▶ [WHAT THIS TASK INVOLVES] Whatever lines the data contains, output all of them unchanged.

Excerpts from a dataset
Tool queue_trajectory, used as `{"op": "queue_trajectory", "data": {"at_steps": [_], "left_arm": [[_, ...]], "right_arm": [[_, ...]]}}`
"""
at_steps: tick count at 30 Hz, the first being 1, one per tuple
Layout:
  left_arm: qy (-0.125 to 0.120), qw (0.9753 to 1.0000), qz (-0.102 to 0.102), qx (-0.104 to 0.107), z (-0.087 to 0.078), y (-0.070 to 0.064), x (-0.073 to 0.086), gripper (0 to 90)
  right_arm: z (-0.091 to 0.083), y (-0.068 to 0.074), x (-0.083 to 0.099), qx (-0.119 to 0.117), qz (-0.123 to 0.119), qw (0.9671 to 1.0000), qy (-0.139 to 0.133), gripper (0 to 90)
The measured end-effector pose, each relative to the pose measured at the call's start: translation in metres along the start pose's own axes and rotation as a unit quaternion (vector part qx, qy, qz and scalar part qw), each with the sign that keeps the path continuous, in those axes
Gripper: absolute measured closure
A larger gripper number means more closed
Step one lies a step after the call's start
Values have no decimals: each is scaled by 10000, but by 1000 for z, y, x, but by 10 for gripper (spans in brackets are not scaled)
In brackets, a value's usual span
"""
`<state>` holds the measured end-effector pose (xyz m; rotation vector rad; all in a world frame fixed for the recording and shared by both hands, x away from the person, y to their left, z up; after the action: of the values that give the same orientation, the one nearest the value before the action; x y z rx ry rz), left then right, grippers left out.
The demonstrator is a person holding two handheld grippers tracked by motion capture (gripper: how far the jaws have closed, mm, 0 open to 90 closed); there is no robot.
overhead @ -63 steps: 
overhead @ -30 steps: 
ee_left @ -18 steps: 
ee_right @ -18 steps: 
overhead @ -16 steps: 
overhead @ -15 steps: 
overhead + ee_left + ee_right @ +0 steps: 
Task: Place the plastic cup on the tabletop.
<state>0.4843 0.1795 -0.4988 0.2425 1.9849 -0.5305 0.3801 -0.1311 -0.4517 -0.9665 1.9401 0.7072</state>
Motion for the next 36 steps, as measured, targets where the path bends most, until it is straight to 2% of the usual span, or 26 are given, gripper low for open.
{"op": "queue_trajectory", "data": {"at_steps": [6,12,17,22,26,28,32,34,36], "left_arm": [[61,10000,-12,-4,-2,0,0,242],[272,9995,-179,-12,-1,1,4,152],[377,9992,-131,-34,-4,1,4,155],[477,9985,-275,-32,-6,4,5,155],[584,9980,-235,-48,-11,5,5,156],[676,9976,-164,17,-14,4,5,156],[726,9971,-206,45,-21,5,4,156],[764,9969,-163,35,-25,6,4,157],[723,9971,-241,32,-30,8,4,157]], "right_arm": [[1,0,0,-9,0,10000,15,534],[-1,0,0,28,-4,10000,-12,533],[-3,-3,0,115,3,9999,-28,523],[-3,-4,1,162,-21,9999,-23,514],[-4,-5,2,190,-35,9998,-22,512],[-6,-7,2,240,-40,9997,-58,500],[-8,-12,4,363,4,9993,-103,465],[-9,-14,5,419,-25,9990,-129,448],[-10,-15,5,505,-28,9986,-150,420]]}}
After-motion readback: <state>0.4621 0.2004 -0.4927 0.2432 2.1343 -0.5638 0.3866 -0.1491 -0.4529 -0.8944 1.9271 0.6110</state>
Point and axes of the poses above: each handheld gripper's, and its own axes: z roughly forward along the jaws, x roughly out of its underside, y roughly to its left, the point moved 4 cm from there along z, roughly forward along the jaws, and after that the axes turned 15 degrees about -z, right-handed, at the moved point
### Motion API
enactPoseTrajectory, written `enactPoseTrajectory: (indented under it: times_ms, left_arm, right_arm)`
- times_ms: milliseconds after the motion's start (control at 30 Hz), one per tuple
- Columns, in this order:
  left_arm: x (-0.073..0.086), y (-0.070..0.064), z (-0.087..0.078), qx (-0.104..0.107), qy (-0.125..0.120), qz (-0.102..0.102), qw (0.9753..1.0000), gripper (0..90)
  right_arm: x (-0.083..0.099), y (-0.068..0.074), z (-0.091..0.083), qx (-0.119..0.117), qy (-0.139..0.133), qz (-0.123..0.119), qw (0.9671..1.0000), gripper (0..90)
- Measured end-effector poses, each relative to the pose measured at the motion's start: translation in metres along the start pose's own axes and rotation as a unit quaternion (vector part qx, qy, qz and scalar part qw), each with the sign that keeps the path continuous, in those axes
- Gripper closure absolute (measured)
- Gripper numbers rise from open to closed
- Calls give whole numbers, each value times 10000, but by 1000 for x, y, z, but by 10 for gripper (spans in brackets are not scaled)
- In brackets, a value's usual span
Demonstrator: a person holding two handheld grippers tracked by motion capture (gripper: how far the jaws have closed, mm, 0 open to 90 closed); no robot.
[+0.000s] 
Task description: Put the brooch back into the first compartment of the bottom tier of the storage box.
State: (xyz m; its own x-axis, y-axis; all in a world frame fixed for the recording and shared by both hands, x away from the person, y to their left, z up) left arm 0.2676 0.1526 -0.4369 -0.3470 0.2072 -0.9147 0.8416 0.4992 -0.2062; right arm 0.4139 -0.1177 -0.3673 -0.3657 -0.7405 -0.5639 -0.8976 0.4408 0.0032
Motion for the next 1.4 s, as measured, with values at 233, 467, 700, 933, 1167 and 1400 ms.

▶ [EXERCISE RESULT]
Tool queue_trajectory, used as `{"op": "queue_trajectory", "data": {"at_steps": [_], "left_arm": [[_, ...]], "right_arm": [[_, ...]]}}`
"""
at_steps: tick count at 30 Hz, the first being 1, one per tuple
Layout:
  left_arm: qy (-0.125 to 0.120), qw (0.9753 to 1.0000), qz (-0.102 to 0.102), qx (-0.104 to 0.107), z (-0.087 to 0.078), y (-0.070 to 0.064), x (-0.073 to 0.086), gripper (0 to 90)
  right_arm: z (-0.091 to 0.083), y (-0.068 to 0.074), x (-0.083 to 0.099), qx (-0.119 to 0.117), qz (-0.123 to 0.119), qw (0.9671 to 1.0000), qy (-0.139 to 0.133), gripper (0 to 90)
The measured end-effector pose, each relative to the pose measured at the call's start: translation in metres along the start pose's own axes and rotation as a unit quaternion (vector part qx, qy, qz and scalar part qw), each with the sign that keeps the path continuous, in those axes
Gripper: absolute measured closure
A larger gripper number means more closed
Step one lies a step after the call's start
Values have no decimals: each is scaled by 10000, but by 1000 for z, y, x, but by 10 for gripper (spans in brackets are not scaled)
In brackets, a value's usual span
"""
`<state>` holds the measured end-effector pose (xyz m; rotation vector rad; all in a world frame fixed for the recording and shared by both hands, x away from the person, y to their left, z up; after the action: of the values that give the same orientation, the one nearest the value before the action; x y z rx ry rz), left then right, grippers left out.
The demonstrator is a person holding two handheld grippers tracked by motion capture (gripper: how far the jaws have closed, mm, 0 open to 90 closed); there is no robot.
overhead @ -63 steps: 
overhead @ -30 steps: 
ee_left @ -18 steps: 
ee_right @ -18 steps: 
overhead @ -16 steps: 
overhead @ -15 steps: 
overhead + ee_left + ee_right @ +0 steps: 
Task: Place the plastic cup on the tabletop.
<state>0.4843 0.1795 -0.4988 0.2425 1.9849 -0.5305 0.3801 -0.1311 -0.4517 -0.9665 1.9401 0.7072</state>
Motion for the next 36 steps, as measured, targets where the path bends most, until it is straight to 2% of the usual span, or 26 are given, gripper low for open.
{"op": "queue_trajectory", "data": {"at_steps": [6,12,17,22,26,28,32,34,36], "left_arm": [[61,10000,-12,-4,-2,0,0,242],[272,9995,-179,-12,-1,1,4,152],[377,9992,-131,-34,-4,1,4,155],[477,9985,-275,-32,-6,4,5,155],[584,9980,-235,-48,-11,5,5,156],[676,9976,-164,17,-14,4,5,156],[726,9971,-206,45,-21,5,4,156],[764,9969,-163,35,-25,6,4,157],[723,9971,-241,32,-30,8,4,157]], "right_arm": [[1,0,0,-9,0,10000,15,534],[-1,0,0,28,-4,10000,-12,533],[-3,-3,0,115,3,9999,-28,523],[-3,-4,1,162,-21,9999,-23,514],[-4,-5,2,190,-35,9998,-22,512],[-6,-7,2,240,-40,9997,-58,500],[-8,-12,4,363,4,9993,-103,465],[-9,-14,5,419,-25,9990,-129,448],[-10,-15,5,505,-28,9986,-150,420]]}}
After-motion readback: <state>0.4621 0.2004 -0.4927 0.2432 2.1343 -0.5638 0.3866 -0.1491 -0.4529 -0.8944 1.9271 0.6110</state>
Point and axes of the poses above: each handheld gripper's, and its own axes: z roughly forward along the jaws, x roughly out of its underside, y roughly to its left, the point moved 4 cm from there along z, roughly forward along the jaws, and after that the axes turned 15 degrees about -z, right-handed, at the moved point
### Motion API
enactPoseTrajectory, written `enactPoseTrajectory: (indented under it: times_ms, left_arm, right_arm)`
- times_ms: milliseconds after the motion's start (control at 30 Hz), one per tuple
- Columns, in this order:
  left_arm: x (-0.073..0.086), y (-0.070..0.064), z (-0.087..0.078), qx (-0.104..0.107), qy (-0.125..0.120), qz (-0.102..0.102), qw (0.9753..1.0000), gripper (0..90)
  right_arm: x (-0.083..0.099), y (-0.068..0.074), z (-0.091..0.083), qx (-0.119..0.117), qy (-0.139..0.133), qz (-0.123..0.119), qw (0.9671..1.0000), gripper (0..90)
- Measured end-effector poses, each relative to the pose measured at the motion's start: translation in metres along the start pose's own axes and rotation as a unit quaternion (vector part qx, qy, qz and scalar part qw), each with the sign that keeps the path continuous, in those axes
- Gripper closure absolute (measured)
- Gripper numbers rise from open to closed
- Calls give whole numbers, each value times 10000, but by 1000 for x, y, z, but by 10 for gripper (spans in brackets are not scaled)
- In brackets, a value's usual span
Demonstrator: a person holding two handheld grippers tracked by motion capture (gripper: how far the jaws have closed, mm, 0 open to 90 closed); no robot.
[+0.000s] 
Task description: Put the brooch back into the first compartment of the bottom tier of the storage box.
State: (xyz m; its own x-axis, y-axis; all in a world frame fixed for the recording and shared by both hands, x away from the person, y to their left, z up) left arm 0.2676 0.1526 -0.4369 -0.3470 0.2072 -0.9147 0.8416 0.4992 -0.2062; right arm 0.4139 -0.1177 -0.3673 -0.3657 -0.7405 -0.5639 -0.8976 0.4408 0.0032
Motion for the next 1.4 s, as measured, with values at 233, 467, 700, 933, 1167 and 1400 ms.

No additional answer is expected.